You set to Ask on inbound+outbound, then what?

The Blocker tab works like a standard firewall by processing rules in order of top > bottom. So if I have an Out rule that says Firefox can connect to 10.0.0.5:53; then an Out rule saying Firefox is blocked for everything; Firefox can connect to 10.0.0.5 on port 53 and everything else it attempts is blocked. Change the order so the 10 rule is beneath the block everything, and everything is blocked because it will process that before it allows.

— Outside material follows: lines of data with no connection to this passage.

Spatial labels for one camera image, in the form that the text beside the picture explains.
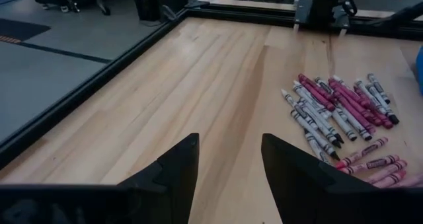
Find black aluminium table frame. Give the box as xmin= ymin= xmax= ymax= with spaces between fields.
xmin=0 ymin=0 xmax=423 ymax=170

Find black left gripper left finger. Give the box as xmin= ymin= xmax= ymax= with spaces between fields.
xmin=117 ymin=132 xmax=200 ymax=224

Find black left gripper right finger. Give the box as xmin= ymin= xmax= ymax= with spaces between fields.
xmin=260 ymin=133 xmax=377 ymax=224

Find black floor mat striped edge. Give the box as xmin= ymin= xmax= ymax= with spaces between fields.
xmin=0 ymin=17 xmax=52 ymax=45

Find black bag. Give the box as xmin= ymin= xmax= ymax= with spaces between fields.
xmin=132 ymin=0 xmax=190 ymax=22

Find black office chair base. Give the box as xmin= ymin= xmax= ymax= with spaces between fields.
xmin=26 ymin=0 xmax=112 ymax=17

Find blue plastic basket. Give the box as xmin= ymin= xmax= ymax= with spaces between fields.
xmin=415 ymin=45 xmax=423 ymax=96

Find white paper-wrapped crayon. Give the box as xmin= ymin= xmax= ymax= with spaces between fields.
xmin=292 ymin=81 xmax=358 ymax=142
xmin=303 ymin=130 xmax=332 ymax=165
xmin=280 ymin=89 xmax=320 ymax=131

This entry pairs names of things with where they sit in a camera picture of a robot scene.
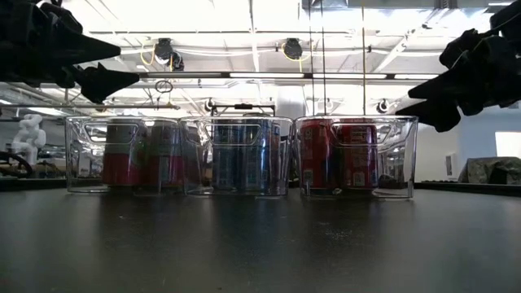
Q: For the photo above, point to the black overhead mounted device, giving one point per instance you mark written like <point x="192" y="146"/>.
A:
<point x="382" y="106"/>
<point x="293" y="48"/>
<point x="164" y="49"/>

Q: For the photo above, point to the camouflage fabric bundle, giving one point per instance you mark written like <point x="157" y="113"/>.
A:
<point x="488" y="169"/>

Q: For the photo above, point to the white wall panel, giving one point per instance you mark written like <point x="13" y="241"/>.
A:
<point x="509" y="144"/>

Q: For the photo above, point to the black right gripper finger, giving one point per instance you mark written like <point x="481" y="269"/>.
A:
<point x="447" y="87"/>
<point x="439" y="114"/>

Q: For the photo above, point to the black metal rack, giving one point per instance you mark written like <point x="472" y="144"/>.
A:
<point x="244" y="106"/>

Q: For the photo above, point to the blue slim energy drink can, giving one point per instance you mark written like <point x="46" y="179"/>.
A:
<point x="258" y="167"/>
<point x="228" y="167"/>

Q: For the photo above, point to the silver overhead beam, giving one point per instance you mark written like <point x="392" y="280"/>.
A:
<point x="264" y="75"/>
<point x="122" y="106"/>

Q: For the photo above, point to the white wall box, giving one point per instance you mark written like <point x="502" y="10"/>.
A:
<point x="451" y="164"/>

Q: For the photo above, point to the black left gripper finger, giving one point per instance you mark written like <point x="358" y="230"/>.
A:
<point x="87" y="49"/>
<point x="102" y="81"/>

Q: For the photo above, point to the clear plastic bin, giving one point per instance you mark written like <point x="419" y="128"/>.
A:
<point x="81" y="179"/>
<point x="399" y="179"/>
<point x="285" y="179"/>

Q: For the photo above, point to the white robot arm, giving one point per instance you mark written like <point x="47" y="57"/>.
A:
<point x="28" y="134"/>

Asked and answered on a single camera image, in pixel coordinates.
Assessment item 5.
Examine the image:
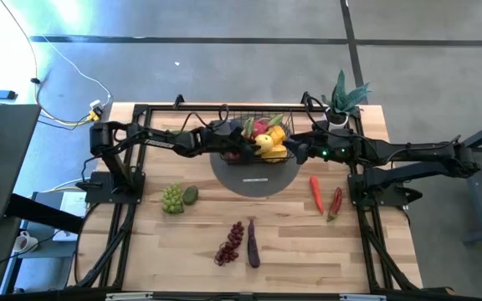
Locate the yellow pear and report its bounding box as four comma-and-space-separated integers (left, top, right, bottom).
254, 133, 274, 156

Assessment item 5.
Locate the green plant in white pot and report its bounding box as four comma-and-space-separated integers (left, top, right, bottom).
320, 69, 372, 131

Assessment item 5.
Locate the white yellow plug adapter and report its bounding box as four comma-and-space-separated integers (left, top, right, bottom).
88, 99, 105, 123

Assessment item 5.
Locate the blue grey metal table frame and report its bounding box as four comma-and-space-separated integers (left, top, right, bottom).
433, 113, 482, 246

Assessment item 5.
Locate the red grape bunch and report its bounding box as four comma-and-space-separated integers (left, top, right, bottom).
213, 221, 245, 268

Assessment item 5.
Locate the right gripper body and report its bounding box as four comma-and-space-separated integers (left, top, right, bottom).
295, 140, 322, 165

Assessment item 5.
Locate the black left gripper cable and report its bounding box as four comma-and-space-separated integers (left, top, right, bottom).
182, 103, 230, 130

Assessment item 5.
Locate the grey desk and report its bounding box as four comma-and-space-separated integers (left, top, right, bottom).
0, 104, 42, 225

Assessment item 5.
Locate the red chili pepper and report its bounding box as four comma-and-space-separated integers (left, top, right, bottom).
309, 175, 325, 216
326, 186, 344, 223

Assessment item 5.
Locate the white floor cable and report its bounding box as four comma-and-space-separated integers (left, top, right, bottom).
39, 35, 113, 108

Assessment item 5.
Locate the grey round mat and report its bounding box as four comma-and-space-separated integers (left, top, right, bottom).
208, 115, 302, 198

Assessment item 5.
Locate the white paper sheet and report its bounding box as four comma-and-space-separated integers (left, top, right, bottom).
59, 191, 88, 243

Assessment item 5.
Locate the green grape bunch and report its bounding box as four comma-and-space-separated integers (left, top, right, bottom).
161, 182, 185, 216

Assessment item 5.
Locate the thin grey floor cable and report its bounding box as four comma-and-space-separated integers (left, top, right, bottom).
0, 0, 95, 126

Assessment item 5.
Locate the purple eggplant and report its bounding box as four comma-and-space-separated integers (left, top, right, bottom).
246, 217, 262, 269

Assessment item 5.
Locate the white mug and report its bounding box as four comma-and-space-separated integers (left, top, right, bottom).
13, 230, 39, 254

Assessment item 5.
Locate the black desk beam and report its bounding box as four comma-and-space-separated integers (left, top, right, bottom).
5, 193, 85, 234

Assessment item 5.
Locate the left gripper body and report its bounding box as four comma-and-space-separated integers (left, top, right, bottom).
198, 120, 246, 164

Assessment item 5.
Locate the green avocado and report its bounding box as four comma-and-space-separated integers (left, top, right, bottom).
182, 185, 200, 207

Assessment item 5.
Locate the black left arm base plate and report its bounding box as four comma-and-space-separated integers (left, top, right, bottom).
85, 171, 146, 205

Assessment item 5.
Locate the silver bracket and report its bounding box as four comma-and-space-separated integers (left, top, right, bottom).
105, 292, 154, 301
340, 293, 387, 301

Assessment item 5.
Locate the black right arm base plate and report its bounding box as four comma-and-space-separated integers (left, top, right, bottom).
347, 173, 424, 208

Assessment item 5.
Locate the black wire basket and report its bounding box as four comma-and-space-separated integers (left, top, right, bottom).
218, 109, 295, 166

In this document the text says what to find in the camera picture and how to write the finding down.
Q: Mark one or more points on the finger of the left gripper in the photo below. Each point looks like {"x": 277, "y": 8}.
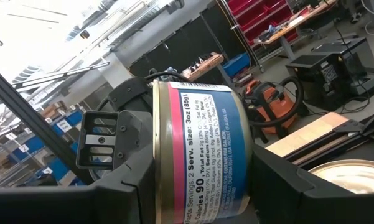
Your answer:
{"x": 133, "y": 130}

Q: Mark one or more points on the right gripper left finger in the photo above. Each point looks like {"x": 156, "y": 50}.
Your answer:
{"x": 81, "y": 205}

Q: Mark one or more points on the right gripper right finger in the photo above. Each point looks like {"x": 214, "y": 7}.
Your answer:
{"x": 298, "y": 205}

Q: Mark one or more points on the blue storage bin shelf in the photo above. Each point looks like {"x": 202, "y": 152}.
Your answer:
{"x": 73, "y": 118}

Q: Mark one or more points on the black partition panel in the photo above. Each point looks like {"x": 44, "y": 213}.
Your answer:
{"x": 189, "y": 40}

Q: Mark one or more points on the small wooden table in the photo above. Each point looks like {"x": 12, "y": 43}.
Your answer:
{"x": 207, "y": 63}

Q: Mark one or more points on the orange black shop vacuum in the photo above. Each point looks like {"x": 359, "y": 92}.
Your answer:
{"x": 277, "y": 105}

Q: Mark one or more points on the blue plastic bin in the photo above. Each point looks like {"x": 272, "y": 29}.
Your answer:
{"x": 236, "y": 63}

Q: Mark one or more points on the black computer tower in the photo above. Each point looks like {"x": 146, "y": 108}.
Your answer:
{"x": 330, "y": 73}

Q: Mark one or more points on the red storage bin rack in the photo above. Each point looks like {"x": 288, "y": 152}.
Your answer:
{"x": 252, "y": 14}

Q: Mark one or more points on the black electronics box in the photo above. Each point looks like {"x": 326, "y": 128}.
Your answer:
{"x": 361, "y": 53}

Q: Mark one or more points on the wooden workbench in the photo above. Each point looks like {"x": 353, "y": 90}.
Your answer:
{"x": 298, "y": 21}

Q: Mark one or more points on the black gantry post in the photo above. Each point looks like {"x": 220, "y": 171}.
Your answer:
{"x": 28, "y": 115}

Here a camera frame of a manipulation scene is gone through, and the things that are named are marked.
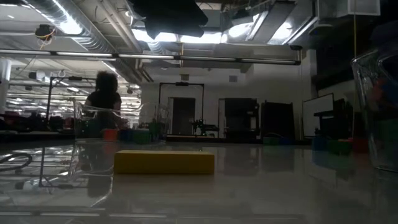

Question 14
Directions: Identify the small red block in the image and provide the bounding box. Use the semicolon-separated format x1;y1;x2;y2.
348;138;370;153

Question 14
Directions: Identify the clear plastic bin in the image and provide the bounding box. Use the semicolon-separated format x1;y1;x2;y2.
73;99;172;144
351;49;398;174

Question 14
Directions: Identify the small green block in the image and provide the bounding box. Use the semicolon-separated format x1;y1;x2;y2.
262;136;280;146
133;129;152;144

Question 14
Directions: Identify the fluorescent ceiling light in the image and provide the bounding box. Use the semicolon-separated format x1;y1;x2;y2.
179;32;223;44
132;29;178;44

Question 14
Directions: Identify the white ceiling box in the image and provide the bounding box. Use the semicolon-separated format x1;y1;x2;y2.
317;0;381;18

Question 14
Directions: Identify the grey ceiling pipe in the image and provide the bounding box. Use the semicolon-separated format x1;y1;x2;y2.
0;49;302;65

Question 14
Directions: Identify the hanging cable reel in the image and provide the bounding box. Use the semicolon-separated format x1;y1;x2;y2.
34;24;56;43

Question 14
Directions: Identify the grey ceiling unit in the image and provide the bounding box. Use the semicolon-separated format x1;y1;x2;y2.
205;8;222;29

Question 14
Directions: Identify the black metal frame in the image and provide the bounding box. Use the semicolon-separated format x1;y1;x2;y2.
46;75;100;125
158;81;205;135

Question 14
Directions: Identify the person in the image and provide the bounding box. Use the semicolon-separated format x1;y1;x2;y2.
83;70;124;130

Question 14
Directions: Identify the long yellow block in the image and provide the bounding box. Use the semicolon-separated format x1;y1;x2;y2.
113;150;215;175

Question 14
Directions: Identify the small orange block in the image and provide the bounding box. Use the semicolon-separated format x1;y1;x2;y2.
103;129;118;142

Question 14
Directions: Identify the black cabinet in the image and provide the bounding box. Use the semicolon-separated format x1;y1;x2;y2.
260;101;295;138
224;98;260;139

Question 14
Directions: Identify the silver ventilation duct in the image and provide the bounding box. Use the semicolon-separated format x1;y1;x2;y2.
26;0;116;54

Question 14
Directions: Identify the whiteboard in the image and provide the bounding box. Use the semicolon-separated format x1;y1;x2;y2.
302;92;335;138

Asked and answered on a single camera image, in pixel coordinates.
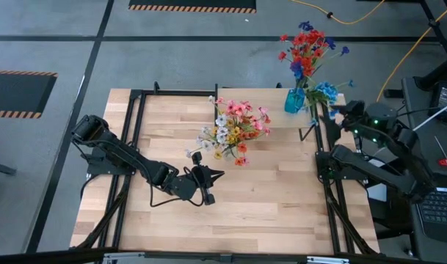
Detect black laptop keyboard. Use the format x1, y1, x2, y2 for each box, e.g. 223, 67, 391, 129
415, 186, 447, 246

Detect yellow cable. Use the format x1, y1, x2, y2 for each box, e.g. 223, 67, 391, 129
288, 0, 386, 26
375, 1, 447, 103

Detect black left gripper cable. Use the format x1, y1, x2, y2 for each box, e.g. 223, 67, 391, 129
148, 166, 206, 208

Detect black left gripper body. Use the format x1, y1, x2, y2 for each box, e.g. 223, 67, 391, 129
167, 150, 217, 206

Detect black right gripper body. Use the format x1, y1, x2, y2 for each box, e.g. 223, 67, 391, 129
329, 99, 366, 128

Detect yellow artificial flower bunch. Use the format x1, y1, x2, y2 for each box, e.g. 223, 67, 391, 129
211, 117, 243, 159

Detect short teal glass vase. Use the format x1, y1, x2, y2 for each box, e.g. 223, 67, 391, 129
283, 87, 306, 114

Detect white rod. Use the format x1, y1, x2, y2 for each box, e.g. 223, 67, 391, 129
412, 98, 447, 132

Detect red artificial flower bunch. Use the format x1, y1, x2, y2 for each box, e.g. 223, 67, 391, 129
277, 29, 329, 89

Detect black rig crossbar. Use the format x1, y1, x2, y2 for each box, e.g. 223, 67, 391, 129
0, 248, 447, 264

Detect orange artificial flower bunch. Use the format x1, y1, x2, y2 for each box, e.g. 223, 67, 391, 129
228, 116, 272, 166

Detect purple artificial flower bunch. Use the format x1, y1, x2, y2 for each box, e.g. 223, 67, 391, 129
288, 21, 351, 89

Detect blue artificial flower bunch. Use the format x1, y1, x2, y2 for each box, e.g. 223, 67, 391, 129
304, 79, 355, 128

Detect black hazard-striped floor mat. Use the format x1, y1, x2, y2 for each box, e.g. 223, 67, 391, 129
128, 0, 258, 15
0, 69, 59, 120

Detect white artificial flower bunch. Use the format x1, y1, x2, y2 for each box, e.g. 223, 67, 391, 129
185, 94, 230, 158

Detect dark grey desk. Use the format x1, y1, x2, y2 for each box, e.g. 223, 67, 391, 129
401, 76, 447, 177
366, 168, 447, 264

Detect black metal table frame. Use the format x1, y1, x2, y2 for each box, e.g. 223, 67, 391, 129
70, 81, 381, 257

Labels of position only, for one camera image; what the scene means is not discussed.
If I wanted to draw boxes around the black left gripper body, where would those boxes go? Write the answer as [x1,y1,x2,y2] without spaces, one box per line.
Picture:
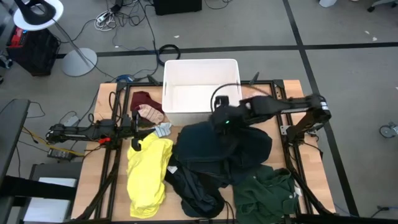
[121,114,135,140]

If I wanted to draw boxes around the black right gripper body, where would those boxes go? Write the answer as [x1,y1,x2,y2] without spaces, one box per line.
[210,105,249,135]

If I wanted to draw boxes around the pink striped sock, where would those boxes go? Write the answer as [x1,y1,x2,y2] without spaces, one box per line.
[137,103,165,126]

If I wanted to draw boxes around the maroon garment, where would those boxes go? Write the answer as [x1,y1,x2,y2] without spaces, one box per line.
[129,90,165,124]

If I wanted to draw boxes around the white sock with blue stripes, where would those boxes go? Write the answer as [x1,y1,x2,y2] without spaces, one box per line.
[153,122,173,139]

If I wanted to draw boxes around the yellow shirt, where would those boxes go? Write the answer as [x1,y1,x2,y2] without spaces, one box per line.
[126,133,174,220]

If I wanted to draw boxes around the navy blue garment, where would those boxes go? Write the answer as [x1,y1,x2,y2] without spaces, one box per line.
[172,120,274,187]

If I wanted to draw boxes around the black garment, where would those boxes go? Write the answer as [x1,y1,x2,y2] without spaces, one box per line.
[164,160,227,219]

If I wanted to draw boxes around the white perforated plastic basket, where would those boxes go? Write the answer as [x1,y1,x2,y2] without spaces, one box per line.
[162,58,244,127]

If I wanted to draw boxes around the grey box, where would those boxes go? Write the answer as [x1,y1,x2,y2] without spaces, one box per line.
[63,114,81,128]

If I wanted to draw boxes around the black power adapter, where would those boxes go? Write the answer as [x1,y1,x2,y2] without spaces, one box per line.
[47,147,76,162]

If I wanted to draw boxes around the floor lamp with round base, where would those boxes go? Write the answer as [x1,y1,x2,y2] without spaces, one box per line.
[12,0,98,78]

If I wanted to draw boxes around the dark green polo shirt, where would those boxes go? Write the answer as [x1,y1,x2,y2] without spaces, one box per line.
[232,164,302,224]

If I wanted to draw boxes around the black cart with white panel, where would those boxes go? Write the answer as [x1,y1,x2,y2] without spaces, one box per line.
[0,161,83,224]

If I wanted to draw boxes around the black desk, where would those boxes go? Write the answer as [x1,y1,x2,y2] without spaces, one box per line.
[0,98,32,187]

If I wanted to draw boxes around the black equipment case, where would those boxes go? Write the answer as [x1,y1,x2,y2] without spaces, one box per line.
[6,26,62,77]

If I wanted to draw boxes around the black box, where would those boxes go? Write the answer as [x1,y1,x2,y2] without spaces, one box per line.
[152,0,203,16]

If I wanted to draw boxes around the red toolbox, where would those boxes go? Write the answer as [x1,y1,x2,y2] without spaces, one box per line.
[8,26,27,48]

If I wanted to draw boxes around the white object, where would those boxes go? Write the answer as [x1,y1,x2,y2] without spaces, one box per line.
[318,0,339,9]

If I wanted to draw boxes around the grey caster wheel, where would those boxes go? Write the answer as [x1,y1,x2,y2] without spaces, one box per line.
[378,121,398,139]

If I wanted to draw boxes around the office chair base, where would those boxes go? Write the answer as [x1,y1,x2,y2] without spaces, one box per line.
[366,0,398,13]

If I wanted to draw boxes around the right arm's wrist camera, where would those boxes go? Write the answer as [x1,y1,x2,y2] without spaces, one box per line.
[214,95,231,109]

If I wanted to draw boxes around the black aluminium table frame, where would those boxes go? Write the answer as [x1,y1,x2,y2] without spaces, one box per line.
[73,79,338,224]

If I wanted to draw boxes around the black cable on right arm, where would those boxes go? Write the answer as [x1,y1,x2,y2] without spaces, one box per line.
[210,82,272,114]

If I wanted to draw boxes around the blue cable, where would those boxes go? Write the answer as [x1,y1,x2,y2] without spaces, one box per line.
[115,73,135,83]

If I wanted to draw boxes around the coiled black cable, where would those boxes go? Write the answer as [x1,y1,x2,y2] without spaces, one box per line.
[157,44,182,67]

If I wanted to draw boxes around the yellow cable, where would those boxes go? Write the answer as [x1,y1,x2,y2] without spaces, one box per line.
[21,125,85,157]

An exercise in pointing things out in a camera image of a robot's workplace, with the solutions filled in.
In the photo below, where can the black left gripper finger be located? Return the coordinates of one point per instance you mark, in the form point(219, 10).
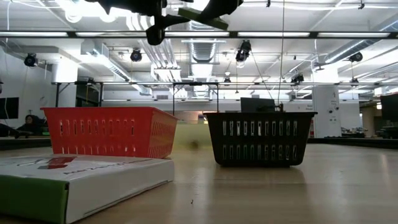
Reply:
point(227, 6)
point(157, 34)

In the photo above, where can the white box with gadget print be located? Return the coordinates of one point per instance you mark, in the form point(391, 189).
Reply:
point(217, 23)

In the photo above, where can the black ceiling-hung reel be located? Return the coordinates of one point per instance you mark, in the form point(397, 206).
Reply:
point(356, 57)
point(30, 60)
point(243, 51)
point(136, 56)

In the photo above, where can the black desk monitor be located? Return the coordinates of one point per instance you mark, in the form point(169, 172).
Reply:
point(256, 105)

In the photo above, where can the red plastic slotted basket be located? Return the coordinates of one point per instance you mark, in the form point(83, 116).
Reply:
point(105, 130)

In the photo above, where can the black plastic slotted basket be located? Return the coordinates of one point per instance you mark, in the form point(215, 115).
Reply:
point(261, 137)

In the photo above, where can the white square column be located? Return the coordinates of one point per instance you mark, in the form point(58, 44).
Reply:
point(326, 102)

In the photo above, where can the person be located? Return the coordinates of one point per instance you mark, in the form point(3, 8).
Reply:
point(30, 123)

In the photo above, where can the white box with marker print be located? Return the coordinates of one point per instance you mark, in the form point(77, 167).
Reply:
point(93, 177)

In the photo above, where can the large dark screen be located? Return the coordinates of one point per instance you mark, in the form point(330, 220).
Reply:
point(390, 107)

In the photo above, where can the black wall screen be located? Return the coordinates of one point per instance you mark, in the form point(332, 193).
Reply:
point(8, 108)

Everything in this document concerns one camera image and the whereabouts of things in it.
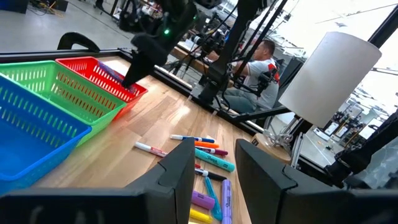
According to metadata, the light purple Sharpie marker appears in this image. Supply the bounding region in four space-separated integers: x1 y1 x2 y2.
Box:
190 190 216 211

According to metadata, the blue violet highlighter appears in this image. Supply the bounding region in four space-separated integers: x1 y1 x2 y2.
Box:
98 60 137 94

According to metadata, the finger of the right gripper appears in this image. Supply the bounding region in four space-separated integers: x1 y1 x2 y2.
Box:
121 55 147 88

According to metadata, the blue capped white marker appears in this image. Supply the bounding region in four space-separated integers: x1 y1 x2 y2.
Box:
170 134 216 144

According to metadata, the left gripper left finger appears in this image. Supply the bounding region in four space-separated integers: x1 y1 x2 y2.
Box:
124 138 196 224

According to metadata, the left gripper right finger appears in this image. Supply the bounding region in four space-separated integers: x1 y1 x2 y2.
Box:
235 139 346 224

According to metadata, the orange highlighter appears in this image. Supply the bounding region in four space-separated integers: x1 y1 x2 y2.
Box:
194 141 220 149

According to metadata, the yellow highlighter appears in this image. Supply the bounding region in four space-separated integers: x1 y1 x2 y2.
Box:
188 208 214 224

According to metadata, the teal Sharpie marker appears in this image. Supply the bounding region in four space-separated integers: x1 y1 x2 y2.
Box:
195 147 236 173

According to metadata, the blue plastic basket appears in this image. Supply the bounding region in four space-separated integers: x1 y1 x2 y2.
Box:
0 73 93 195

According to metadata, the green plastic basket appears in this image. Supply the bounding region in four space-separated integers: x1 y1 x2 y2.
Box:
0 60 127 147

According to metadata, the thin teal marker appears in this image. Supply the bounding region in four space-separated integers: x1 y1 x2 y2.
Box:
204 176 223 222

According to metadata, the red capped white marker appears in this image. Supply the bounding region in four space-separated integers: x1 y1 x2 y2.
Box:
134 141 169 158

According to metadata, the magenta capped white marker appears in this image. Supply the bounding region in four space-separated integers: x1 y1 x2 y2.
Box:
195 145 229 157

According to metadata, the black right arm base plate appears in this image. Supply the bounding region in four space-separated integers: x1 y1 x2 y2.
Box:
190 83 240 110

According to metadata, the person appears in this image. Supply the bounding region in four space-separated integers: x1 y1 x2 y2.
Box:
217 39 280 114

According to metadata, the black capped white marker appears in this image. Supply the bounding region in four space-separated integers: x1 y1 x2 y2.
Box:
194 167 228 182

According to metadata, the black arched frame handle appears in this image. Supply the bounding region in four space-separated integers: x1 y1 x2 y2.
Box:
57 31 101 52

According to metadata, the red plastic basket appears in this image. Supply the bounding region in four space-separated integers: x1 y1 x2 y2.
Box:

So at the very bottom of the list should be an In and Out System rules. That’s going to be connectivity essential to Windows, very basic functions with port 0, NetBIOS, DHCP, APIPA. You can try limiting it to private subnets like 192.128.0.0/16, fe80::, ports like 137 and 138 etc but I just permit all because Microsoft does not ever run anything over System. And if you deny it, you’re going to block the fundamental operations of Windows networking.

After that you’re free to set any rules, one to watch out for is svchost.exe because a Windows OS attaches numerous running services (check services.msc) to this process. It could be anything from BITS to wuauserv so you’d also need to pay attention to the process ID reported by NL matched against the PID reported in task manager.

Another one you’ll see is dashost.exe. It’s okay to allow this completely or exempt specific ports, but this is purely for your LAN connectivity, bluetooth, file sharing. You should see ports like 1900, 3702, 2869. You can search for these and see they’re associated with UPnP, broadcasts. So that’s another one that if you block it, you’re breaking basic OS functions unless you wanted to isolate the system on LAN for some reason.